Exercise description
The task calls for an exact retyping of the lines from the one holding "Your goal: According" through the end of the listing, with pictures omitted and nothing added.

::::

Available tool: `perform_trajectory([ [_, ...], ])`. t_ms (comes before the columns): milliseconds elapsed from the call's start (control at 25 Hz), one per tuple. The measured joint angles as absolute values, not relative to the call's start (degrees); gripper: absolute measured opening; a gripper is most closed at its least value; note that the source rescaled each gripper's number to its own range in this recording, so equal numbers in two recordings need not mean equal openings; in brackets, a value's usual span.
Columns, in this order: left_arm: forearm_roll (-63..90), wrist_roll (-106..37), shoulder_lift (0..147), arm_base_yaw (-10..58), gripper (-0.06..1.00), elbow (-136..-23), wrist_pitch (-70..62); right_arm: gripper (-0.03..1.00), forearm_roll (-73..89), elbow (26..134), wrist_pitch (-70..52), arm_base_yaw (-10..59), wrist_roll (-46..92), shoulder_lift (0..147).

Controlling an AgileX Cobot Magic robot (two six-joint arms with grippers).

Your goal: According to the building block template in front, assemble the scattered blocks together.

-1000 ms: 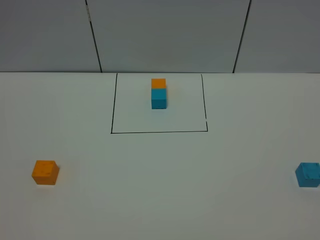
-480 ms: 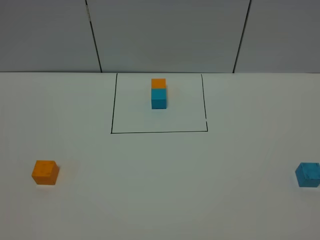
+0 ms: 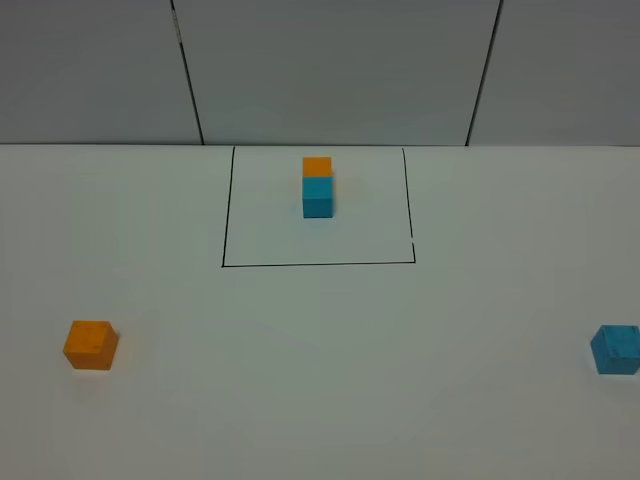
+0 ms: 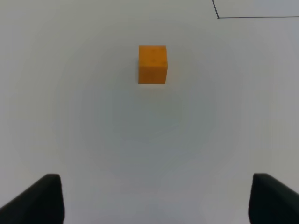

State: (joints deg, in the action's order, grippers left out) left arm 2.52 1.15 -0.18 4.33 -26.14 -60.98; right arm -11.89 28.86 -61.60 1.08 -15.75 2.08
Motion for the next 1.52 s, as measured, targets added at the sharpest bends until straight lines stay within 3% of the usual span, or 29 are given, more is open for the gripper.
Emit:
perform_trajectory([
  [920,2.4,-5.7,2.9,4.3,0.8,-27.4,-58.4,0.58,-11.9,28.9,-61.6,1.1,-15.8,2.1],
  [1200,-0.4,-12.2,18.3,4.3,0.8,-32.3,-53.3,0.58,-11.9,28.9,-61.6,1.1,-15.8,2.1],
  [1520,-0.8,-20.3,46.5,5.2,0.8,-44.6,-47.4,0.58,-11.9,28.9,-61.6,1.1,-15.8,2.1],
])
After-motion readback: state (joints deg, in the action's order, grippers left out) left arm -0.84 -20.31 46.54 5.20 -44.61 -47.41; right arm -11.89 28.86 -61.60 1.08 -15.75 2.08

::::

Solution below
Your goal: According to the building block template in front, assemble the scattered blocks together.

-1000 ms: 
-480 ms: 
+0 ms: 
+0 ms: 

State: (joints deg, in the action's order, grippers left out) left arm 2.52 1.15 -0.18 4.33 -26.14 -60.98; right arm -11.89 28.86 -61.60 1.08 -15.75 2.08
Motion for the next 1.52 s, as measured, targets added at the sharpest bends until straight lines stay within 3% of the usual span, or 29 are given, more is open for the gripper.
Emit:
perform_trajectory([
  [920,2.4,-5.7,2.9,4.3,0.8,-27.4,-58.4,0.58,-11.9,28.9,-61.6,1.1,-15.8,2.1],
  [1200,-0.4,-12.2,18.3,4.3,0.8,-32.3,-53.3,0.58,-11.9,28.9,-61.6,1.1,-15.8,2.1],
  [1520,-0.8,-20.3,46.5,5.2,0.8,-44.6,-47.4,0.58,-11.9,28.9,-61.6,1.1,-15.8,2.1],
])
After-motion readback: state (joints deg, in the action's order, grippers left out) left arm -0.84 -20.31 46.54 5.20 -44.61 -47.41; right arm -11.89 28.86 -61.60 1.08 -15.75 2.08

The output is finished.